Agnes Keleti była pięciokrotną mistrzynia igrzysk olimpijskich (1952, 1956). Oprócz tego miała na swoim koncie jeszcze pięć medali olimpijskich i trzy medale mistrzostw świata. Była 46-krotną mistrzynią Węgier.

Letnie Igrzyska Olimpijskie 1940 zostały odwołane. Podczas II wojny światowej węgierska gimnastyczka została wykluczona z kadry narodowej ze względu na swoje żydowskie korzenie. Ojciec Keleti zginął w Auschwitz. Matkę i siostrę uratował przyszły Sprawiedliwy Świata Raoul Wallenberg. Sama gimnastyczka przeżyła Holokaust dzięki sfałszowanym dokumentom: mieszkała we wsi i pracowała jako służąca w rodzinie sympatyzującej z nazistami. Pod koniec wojny poślubiła gimnastyka Istvana Sarkana. Ale rodzina rozpadła się sześć lat później.
Po zakończeniu wojny Agnes kontynuowała podbój sportowego Olimpu w latach 1952 i 1956. Występy Węgierki zostały nagrodzone dziesięcioma medalami, z czego połowa była złota.

W 1956 roku, po wkroczeniu wojsk radzieckich na Węgry, Keleti złożyła wniosek o azyl polityczny w Melbourne. Prośba została spełniona. Następnie przeprowadziła się do Izraela, gdzie ponownie połączyła się z rodziną: matką i siostrą. Tam pracowała jako instruktor wychowania fizycznego. Izrael docenił pracę Agnes nagrodą państwową w 2017 roku. A piętnaście lat przed nagrodą nazwisko węgierskiego sportowca na zawsze zostało wpisane na tablice Światowej Galerii Sław Gimnastyki w USA.
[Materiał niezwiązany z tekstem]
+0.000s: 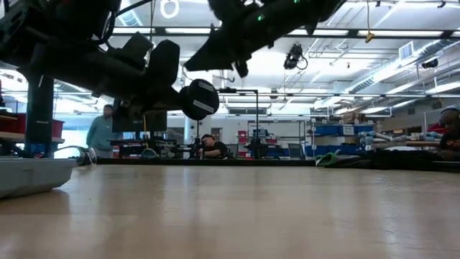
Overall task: Coil cords
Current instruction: Coil the black wire onto the spool
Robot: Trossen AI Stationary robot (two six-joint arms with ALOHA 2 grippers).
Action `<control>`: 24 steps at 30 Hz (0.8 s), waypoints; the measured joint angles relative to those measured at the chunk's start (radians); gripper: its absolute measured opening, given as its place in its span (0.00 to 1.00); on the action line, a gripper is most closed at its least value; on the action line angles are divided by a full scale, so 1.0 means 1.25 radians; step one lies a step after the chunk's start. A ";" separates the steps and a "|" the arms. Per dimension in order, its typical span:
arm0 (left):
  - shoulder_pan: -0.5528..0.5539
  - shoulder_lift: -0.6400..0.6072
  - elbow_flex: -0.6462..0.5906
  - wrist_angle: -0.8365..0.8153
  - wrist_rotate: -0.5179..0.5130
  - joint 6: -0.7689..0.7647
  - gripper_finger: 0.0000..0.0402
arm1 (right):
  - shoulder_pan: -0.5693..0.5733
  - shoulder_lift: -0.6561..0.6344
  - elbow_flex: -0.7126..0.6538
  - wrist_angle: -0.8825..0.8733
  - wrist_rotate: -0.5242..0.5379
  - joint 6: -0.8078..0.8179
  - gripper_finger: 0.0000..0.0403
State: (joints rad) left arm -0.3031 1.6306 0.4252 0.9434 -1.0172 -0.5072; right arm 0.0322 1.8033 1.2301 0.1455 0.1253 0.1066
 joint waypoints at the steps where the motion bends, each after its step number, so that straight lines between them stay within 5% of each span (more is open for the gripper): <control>1: 0.000 0.000 0.000 0.007 -0.004 0.001 0.00 | 0.004 0.010 0.000 0.001 0.001 0.000 0.00; 13: -0.003 0.000 -0.001 0.038 -0.002 -0.022 0.00 | 0.038 0.137 -0.009 0.030 0.093 -0.005 0.00; 24: -0.005 0.000 -0.030 -0.025 0.009 -0.126 0.00 | 0.040 0.141 -0.142 0.124 0.063 0.082 0.08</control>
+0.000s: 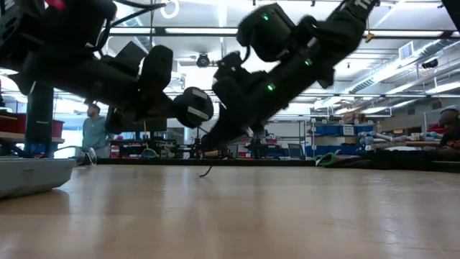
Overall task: Coil cords
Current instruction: Coil the black wire onto the spool
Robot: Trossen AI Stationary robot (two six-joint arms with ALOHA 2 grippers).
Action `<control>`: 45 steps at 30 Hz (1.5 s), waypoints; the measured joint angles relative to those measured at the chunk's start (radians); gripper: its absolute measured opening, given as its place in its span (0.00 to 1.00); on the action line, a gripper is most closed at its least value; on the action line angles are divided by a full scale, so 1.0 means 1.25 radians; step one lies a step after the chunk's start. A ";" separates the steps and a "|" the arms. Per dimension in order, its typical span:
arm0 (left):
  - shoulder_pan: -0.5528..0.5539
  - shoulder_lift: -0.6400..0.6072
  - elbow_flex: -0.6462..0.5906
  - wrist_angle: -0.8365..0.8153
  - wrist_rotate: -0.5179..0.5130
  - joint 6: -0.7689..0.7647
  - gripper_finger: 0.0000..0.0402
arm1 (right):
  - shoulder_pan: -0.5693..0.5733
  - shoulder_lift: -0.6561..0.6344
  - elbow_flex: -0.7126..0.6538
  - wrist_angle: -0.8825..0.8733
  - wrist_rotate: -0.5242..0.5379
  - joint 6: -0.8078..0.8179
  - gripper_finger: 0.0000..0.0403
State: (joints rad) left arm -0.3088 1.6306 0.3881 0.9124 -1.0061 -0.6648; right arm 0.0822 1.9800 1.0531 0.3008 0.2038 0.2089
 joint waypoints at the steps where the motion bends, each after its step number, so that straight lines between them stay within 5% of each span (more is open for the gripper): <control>1: 0.000 0.000 -0.001 -0.018 0.004 -0.010 0.00 | 0.000 0.000 -0.016 0.019 -0.008 0.009 0.08; 6: 0.000 0.008 -0.001 -0.092 0.005 -0.076 0.00 | 0.001 -0.001 -0.069 0.107 -0.020 0.048 0.07; 21: 0.000 0.078 0.000 -0.094 0.010 -0.144 0.00 | 0.003 -0.003 -0.082 0.039 -0.070 0.077 0.07; 36: 0.000 0.078 0.000 -0.098 0.010 -0.143 0.00 | -0.043 -0.007 -0.079 -0.034 -0.333 0.073 0.07; 45: 0.000 0.078 0.000 -0.096 0.010 -0.143 0.00 | -0.060 -0.007 -0.099 -0.011 -0.336 0.031 0.07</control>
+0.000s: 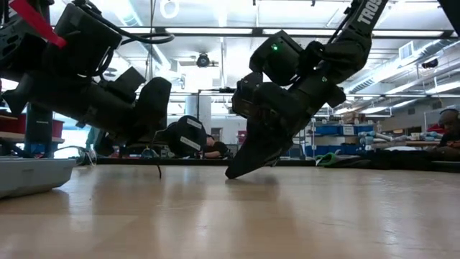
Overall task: Coil cords
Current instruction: Coil the black wire onto the spool
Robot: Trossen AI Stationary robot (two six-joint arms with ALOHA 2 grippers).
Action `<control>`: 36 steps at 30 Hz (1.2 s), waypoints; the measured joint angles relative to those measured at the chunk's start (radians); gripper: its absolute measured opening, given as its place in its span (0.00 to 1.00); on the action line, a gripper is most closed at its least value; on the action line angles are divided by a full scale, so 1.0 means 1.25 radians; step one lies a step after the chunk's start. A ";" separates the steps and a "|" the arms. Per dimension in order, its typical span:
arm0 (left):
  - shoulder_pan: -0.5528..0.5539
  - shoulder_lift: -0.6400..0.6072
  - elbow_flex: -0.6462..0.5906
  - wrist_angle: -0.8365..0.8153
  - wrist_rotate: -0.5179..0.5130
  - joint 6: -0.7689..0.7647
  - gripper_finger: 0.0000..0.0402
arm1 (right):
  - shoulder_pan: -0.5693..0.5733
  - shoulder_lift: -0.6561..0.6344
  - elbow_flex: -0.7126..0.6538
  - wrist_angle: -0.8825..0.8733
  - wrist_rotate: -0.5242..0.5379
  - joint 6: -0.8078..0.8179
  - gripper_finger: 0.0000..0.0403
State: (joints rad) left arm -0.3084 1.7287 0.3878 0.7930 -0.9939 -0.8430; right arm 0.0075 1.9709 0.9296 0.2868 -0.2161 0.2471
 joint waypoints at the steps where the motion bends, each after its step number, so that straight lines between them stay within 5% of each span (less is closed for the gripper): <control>1: 0.000 0.000 0.000 0.001 0.000 0.000 0.00 | -0.002 0.000 -0.012 0.018 0.000 0.006 0.07; 7: 0.000 0.000 0.000 0.001 0.000 0.000 0.00 | -0.010 0.002 -0.137 0.270 0.026 0.048 0.07; 14: 0.000 0.000 0.000 0.024 -0.001 0.007 0.00 | 0.038 0.020 -0.214 0.583 0.230 0.055 0.07; 17: 0.000 -0.001 0.000 0.055 -0.002 0.035 0.00 | 0.062 0.063 -0.174 0.572 0.280 0.038 0.08; 28: 0.000 -0.001 0.000 0.086 0.001 0.067 0.00 | 0.090 0.254 0.054 0.593 0.258 -0.027 0.21; 36: 0.000 -0.001 0.000 0.091 0.003 0.067 0.00 | 0.096 0.281 0.130 0.514 0.248 -0.107 0.35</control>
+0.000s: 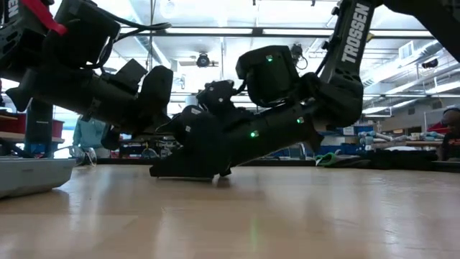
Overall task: Coil cords
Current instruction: Coil the black wire onto the spool
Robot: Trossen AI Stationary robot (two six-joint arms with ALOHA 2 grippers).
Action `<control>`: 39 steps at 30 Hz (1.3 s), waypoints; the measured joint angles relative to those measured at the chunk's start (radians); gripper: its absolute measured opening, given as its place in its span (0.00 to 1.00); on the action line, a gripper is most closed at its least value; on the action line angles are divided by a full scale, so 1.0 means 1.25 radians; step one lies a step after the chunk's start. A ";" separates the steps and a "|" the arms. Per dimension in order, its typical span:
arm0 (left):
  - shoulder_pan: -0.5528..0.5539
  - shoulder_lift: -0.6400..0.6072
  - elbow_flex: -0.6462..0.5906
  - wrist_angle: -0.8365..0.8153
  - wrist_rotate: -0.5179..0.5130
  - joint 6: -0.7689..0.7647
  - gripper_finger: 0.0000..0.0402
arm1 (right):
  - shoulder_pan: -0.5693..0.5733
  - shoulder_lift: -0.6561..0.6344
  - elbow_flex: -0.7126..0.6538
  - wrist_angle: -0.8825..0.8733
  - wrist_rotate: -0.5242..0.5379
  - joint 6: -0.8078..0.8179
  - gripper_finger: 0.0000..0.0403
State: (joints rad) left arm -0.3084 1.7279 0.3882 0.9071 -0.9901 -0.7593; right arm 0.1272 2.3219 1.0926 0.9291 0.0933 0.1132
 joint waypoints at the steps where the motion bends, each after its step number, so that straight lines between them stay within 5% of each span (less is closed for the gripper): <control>1: 0.000 0.000 0.000 0.000 0.000 0.000 0.00 | 0.000 0.000 0.004 -0.005 0.000 -0.013 0.36; 5: 0.000 0.000 -0.001 0.017 0.000 0.011 0.00 | 0.000 0.001 0.025 -0.044 0.002 -0.046 0.32; 11: 0.000 0.000 0.000 0.038 0.000 0.021 0.00 | -0.005 -0.002 0.031 -0.076 0.007 -0.024 0.03; 24: -0.022 0.000 0.000 0.040 0.000 0.037 0.00 | -0.047 -0.091 -0.096 -0.130 0.037 0.136 0.00; 39: -0.027 0.000 0.000 0.078 0.027 0.075 0.00 | -0.183 -0.392 -0.153 -0.698 0.038 0.111 0.00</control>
State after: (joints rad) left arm -0.3424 1.7275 0.3878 1.0047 -0.9562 -0.6655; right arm -0.1012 1.8323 0.9016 0.0568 0.1414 0.2514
– Moim sekretem jest to, że nie mam tajemnic. Gdziekolwiek jestem, uwielbiam podróżować, każdy poranek zaczynam od szklanki świeżo wyciśniętego soku grejpfrutowego. Nie jem chleba: zjadam kilogram rocznie, nie więcej. Sport pomaga przedłużyć życie. I nigdy nie przestaję ćwiczyć ani na jeden dzień. Dziesięć dni temu zrobiłem szpagaty na podłodze. Po obiedzie tańczę do mojej ulubionej muzyki. A ja też bardzo lubię komunikować się z dziećmi. I jeszcze jedna rada. Spójrz na wszystko z optymizmem. Niech nawet małe przyjemne rzeczy zawsze przynoszą radość
– mówiła Keleti o swojej recepcie na długowieczność.